All local taxi drivers were interviewed in this case, with some coming forward and saying that they had seen her enter a black Mercedes. However, no arrests were made during the investigation, quickly turning it into a cold case.

====Assel Buribayeva====
On 10 February, the 25-year-old Buribayeva (also referred to as "Aliya Dauletbaeva") had left Saryagash by train headed towards Shymkent, informing her husband of her travels by phone. She had arranged to meet her husband and son at the entrance of the city, but to get there, she needed to catch a taxi. After some time, Buribayeva phoned her spouse, saying that the taxi had broken down about 30 kilometres from the city, and that the drivers were taking care of it. Worried, her husband tried to advise her to change cars, but by then, she had already turned off her phone. The husband waited until late at night before going to the police, but just two days later, local residents discovered Assel's body in a steppe near the highway. She had been raped and smothered to death.

====Saule Isakova====
The 50-year-old Isakova, a villager from South Kazakhstan, had come from Astana to Shymkent and was last seen catching a ride from the train station, entering a black Mercedes. On 12 March, a shepherd discovered her body. It was determined that Saule had been strangled with her own scarf. In addition, her jewellery, cell phone and about 35,000 tenge were found to be missing.

====Tamara Asherova====
Despite knowing that there was somebody killing lonely women, the 54-year-old from the Ordabinskaya District was hurrying home on the eve of 8 March. Having lowered her guard, she accepted a ride from the black Mercedes without a second thought. That same day, her body was found along the highway. Like the Isakova, Asherova had been robbed and subsequently strangled.
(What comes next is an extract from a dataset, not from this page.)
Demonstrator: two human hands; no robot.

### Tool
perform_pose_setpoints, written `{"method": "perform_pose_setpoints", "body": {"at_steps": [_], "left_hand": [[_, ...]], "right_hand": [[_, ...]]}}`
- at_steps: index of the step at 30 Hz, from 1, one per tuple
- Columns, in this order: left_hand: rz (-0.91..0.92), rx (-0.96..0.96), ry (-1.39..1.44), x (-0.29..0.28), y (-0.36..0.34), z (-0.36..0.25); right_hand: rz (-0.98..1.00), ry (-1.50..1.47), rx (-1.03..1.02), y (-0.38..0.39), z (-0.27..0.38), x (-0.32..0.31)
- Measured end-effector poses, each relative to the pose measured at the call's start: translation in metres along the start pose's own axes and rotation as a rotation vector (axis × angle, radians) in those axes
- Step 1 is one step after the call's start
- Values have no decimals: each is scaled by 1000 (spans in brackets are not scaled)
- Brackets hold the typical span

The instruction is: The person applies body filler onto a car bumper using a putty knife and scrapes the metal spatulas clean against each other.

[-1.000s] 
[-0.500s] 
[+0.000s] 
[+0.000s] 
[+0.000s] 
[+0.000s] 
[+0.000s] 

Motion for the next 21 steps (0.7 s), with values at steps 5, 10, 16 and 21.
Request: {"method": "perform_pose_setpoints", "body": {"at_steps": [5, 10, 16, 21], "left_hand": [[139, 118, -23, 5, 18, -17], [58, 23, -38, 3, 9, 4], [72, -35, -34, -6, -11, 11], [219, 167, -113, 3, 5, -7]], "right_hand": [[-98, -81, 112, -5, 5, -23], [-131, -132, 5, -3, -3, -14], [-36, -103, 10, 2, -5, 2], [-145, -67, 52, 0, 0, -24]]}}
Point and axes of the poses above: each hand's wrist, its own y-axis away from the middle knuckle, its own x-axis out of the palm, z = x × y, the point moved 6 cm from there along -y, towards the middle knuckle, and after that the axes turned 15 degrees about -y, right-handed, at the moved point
==Capture, trial and sentence==
Feeling the rising pressure from the mounting cases, Kazakhstani authorities immediately began interviewing all the local and foreign taxi drivers, as well as sending notices to the police forces in Uzbekistan, Russia and Kyrgyzstan. Eventually, information from the Uzbek authorities surfaced, claiming that they had monitored a suspect who was in the Jambyl Region. The suspect - Polatbay Berdaliyev, had rented accommodation in Taraz. He was kept under surveillance for two days before he was eventually arrested without resistance. Upon being detained, Berdaliyev almost immediately confessed to all the crimes, also implicating Ormanov and the other accomplices. Shortly after, Abduseit Ormanov himself was arrested by the authorities back in Uzbekistan.

Although he didn't look like a bloodthirsty killer, the investigators were shocked when Berdaliyev described the crime scenes down to the smallest details. A subsequent investigation of his parents' home revealed a handkerchief belonging to one of the victims, which Berdaliyev had given to his mother. Stolen jewellery was also found in the possession of the killer's future wife.

In an attempt to get a shorter sentence, Berdaliyev pretended to have been traumatized and remorseful by his actions, but his bluff was called out by the investigators. Both he and Ormanov were sentenced to life imprisonment for rape, robbery and murder. Berdaliyev was eventually extradited back to his homeland, but the same sentence awaited him there.